_REQUIREMENT_
Repeat only the lines below from the one that contains "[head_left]" through the final line, exactly. Omit pictures.

_DATASET RECORDS_
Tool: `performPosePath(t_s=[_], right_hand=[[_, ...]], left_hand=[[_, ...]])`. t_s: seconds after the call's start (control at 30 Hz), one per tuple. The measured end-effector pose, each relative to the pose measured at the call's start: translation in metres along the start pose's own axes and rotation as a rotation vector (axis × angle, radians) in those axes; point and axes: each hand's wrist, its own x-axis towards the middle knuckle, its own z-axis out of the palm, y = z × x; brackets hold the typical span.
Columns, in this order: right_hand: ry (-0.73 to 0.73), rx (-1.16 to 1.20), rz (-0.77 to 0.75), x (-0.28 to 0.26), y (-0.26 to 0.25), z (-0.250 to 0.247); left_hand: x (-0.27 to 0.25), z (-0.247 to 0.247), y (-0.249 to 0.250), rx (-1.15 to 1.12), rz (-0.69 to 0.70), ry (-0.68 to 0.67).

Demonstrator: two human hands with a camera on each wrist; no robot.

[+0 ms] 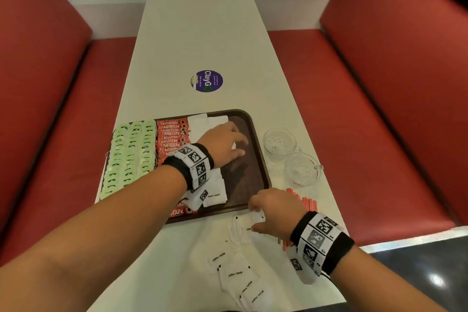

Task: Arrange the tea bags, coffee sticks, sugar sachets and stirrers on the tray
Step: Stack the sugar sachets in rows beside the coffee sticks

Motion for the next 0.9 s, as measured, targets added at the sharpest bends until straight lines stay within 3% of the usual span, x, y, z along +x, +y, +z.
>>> performPosePath(t_s=[0.2,0.37,0.6,0.9], right_hand=[[0.026,-0.068,0.041,-0.006,-0.005,0.016],[0.019,-0.138,0.050,-0.005,-0.007,0.027],[0.037,-0.106,0.056,-0.005,-0.010,0.036],[0.004,-0.143,0.053,-0.007,-0.021,0.031]], left_hand=[[-0.066,0.021,0.042,0.101,0.069,-0.154],[-0.101,0.056,0.055,0.258,0.042,-0.318],[-0.118,0.083,0.061,0.325,-0.033,-0.288],[-0.122,0.076,0.058,0.081,-0.039,-0.233]])
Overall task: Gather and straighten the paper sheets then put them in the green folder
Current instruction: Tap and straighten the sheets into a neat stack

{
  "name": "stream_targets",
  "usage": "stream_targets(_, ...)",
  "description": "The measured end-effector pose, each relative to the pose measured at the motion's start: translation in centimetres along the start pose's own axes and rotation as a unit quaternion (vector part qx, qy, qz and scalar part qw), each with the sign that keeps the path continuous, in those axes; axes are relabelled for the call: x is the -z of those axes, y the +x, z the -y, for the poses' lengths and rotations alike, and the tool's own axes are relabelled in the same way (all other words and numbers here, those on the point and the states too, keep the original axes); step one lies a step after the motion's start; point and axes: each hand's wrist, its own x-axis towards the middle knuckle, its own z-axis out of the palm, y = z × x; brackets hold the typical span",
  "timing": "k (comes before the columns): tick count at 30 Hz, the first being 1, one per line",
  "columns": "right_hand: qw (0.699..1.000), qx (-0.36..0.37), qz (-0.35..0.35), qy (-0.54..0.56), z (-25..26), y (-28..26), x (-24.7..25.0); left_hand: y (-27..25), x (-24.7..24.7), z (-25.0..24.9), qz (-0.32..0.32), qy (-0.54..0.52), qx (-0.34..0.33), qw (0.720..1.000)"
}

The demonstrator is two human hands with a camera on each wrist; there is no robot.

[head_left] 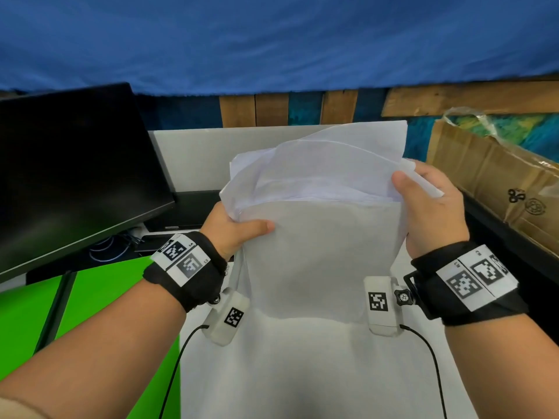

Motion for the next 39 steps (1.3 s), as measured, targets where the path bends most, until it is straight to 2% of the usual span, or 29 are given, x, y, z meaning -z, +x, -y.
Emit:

_TASK OUTPUT_
[head_left] 

Motion for the next 39 steps (1.3 s), as measured, targets where the path bends most, until it is straight to 2% of the usual span, or 29 are given, x, y, z meaning -z, +x, -y.
Emit:

Nothing more is needed to complete the output.